Automated insulin delivery lowers HbA1c, improves time in range in type 2 diabetes
Key takeaways:
- Use of the Omnipod 5 led to an HbA1c reduction of 0.8 percentage points at 13 weeks for adults with type 2 diabetes.
- FDA cleared the device for use in adults with type 2 diabetes in August.
Adults with insulin-treated type 2 diabetes had a significant HbA1c decline at 13 weeks with use of the Omnipod 5 automated insulin delivery system, according to findings from the SECURE-T2D trial.
As Healio previously reported, researchers presented initial data from SECURE-T2D during the American Diabetes Association Scientific Sessions in June showing the Omnipod 5 (Insulet) could lower HbA1c for adults with type 2 diabetes. In August, the FDA granted the Omnipod 5 clearance in adults with type 2 diabetes based on the presented data. In the full trial findings published in JAMA Network Open, researchers discussed how the automated insulin delivery system reduced HbA1c in type 2 diabetes regardless of sex, race and ethnicity, prior insulin therapy and SGLT2 or GLP-1 use.

“The performance of automated insulin delivery among individuals on different treatment regimens, including those also taking GLP-1s or SGLT2 inhibitors, highlights the flexibility and synergy of automated insulin delivery with current pharmacotherapies,” Francisco J. Pasquel, MD, MPH, associate professor of medicine and global health at Emory University, told Healio. “By simplifying insulin dosing and improving glucose control across diverse subgroups, this technology has the potential to reduce complications and enhance quality of life for adults with type 2 diabetes.”

Researchers conducted a 13-week single-arm trial at 21 U.S. centers. Adults aged 18 to 75 years treated with a stable insulin regimen for at least 3 months used the Omnipod 5 along with a Dexcom G6 continuous glucose monitor. Baseline data were obtained during a 14-day standard therapy phase prior to starting automated insulin delivery. Change in HbA1c from baseline to 13 weeks was the trial’s primary outcome. CGM data and patient-reported outcomes were also collected.
Omnipod 5 reduces HbA1c
There were 305 adults who started automated insulin delivery (mean age, 57 years; 57% women; 50% white; 24% Black; 22% Hispanic) and 289 participants who completed the 13-week trial. The study group had a decrease in HbA1c from 8.2% at baseline to 7.4% at 13 weeks (difference, –0.8 percentage points; 95% CI, –1 to –0.7; P < .001 for noninferiority and superiority). Noninferior HbA1c declines were observed for adults receiving multiple daily injections before the trial (mean HbA1c change; –0.8 percentage points) and those receiving basal insulin only (mean HbA1c change; –1.2 percentage points; P for noninferiority < .001 for both).
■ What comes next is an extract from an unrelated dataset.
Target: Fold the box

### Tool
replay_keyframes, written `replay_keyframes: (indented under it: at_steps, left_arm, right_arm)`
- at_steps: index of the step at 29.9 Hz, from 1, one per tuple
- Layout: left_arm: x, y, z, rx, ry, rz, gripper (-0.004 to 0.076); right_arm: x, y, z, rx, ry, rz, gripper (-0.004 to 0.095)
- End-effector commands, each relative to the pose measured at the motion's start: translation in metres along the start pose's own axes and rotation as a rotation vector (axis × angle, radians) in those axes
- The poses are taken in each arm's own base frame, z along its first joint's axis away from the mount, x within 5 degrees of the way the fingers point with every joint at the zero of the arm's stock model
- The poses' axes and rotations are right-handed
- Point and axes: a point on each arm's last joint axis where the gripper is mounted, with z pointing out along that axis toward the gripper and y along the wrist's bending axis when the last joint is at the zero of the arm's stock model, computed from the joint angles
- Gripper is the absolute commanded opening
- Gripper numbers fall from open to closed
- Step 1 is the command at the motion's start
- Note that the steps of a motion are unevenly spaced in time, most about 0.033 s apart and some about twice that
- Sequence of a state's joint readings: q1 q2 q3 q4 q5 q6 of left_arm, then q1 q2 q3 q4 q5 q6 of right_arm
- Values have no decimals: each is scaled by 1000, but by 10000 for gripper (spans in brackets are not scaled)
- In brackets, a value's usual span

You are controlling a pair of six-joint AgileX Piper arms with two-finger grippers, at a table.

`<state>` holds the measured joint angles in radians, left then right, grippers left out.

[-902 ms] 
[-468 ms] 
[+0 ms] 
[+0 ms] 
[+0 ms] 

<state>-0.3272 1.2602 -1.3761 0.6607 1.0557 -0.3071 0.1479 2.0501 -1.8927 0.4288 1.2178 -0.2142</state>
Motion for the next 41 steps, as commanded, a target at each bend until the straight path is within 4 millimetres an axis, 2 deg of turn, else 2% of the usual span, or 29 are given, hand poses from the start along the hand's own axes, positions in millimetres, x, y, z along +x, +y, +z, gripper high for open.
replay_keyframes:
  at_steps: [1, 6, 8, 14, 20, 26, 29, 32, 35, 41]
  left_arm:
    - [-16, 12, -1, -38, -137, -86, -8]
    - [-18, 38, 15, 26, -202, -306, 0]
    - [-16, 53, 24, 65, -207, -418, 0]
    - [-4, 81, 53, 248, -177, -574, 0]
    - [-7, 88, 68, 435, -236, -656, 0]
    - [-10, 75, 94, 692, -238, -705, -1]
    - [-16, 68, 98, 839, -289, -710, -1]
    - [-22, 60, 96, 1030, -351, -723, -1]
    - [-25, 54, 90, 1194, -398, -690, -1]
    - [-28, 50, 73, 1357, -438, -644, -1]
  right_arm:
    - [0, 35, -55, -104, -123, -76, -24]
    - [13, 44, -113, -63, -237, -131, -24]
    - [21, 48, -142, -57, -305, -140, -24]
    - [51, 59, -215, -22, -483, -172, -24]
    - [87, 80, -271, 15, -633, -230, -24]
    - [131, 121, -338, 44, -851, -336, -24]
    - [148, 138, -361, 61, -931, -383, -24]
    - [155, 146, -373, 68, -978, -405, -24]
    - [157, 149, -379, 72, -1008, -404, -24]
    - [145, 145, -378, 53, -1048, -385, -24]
Significant HbA1c declines were seen for all baseline HbA1c groups except for those with a baseline HbA1c of less than 7%. All racial-ethnic groups had significant HbA1c decreases, though Black adults had the lowest mean change at –0.5 percentage points. Adults using a GLP-1 had an HbA1c change of –0.9 percentage points, and those using an SGLT2 had a –0.8 percentage point change in HbA1c. The percentage of adults achieving an HbA1c of less than 7% rose from 14% at baseline to 37% at 13 weeks.
Time in range rose from 45% at baseline 66% at 13 weeks (P < .001). The proportion of adults with a time in range of more than 70% increased from 19% at baseline to 42% at 13 weeks.
BMI increased from 34.9 kg/m2 at baseline to 35.1 kg/m2 at 13 weeks. Mean daily insulin requirements dropped from 0.8 U/kg at baseline to 0.57 U/kg with automated insulin delivery.
No serious adverse device effects were reported during the trial. There were 19 nonserious adverse device effects reported by 17 participants. One severe hypoglycemic event and 13 nonglycemic serious adverse events occurred during the trial, all of which were unrelated to the Omnipod 5.
Most users would recommend system
At the end of the study, 90% of participants said they would recommend using the Omnipod 5 to family or friends, 82% said it was easy to wear and 78% stated they would continue to use the system after the trial ended.
“It was noteworthy how effectively the automated insulin delivery system worked across a heterogeneous population, including those on adjunct therapies like GLP-1s or SGLT2 inhibitors, and regardless of education, income or insurance status,” Pasquel told Healio. “The high acceptance rate and ease of use, even among participants who may initially be considered less tech-savvy, underscore the accessibility and broad applicability of automated insulin delivery.”
Pasquel said future studies should examine outcomes over a long-time period and assess the efficacy automated insulin delivery in specific subgroups such as older adults.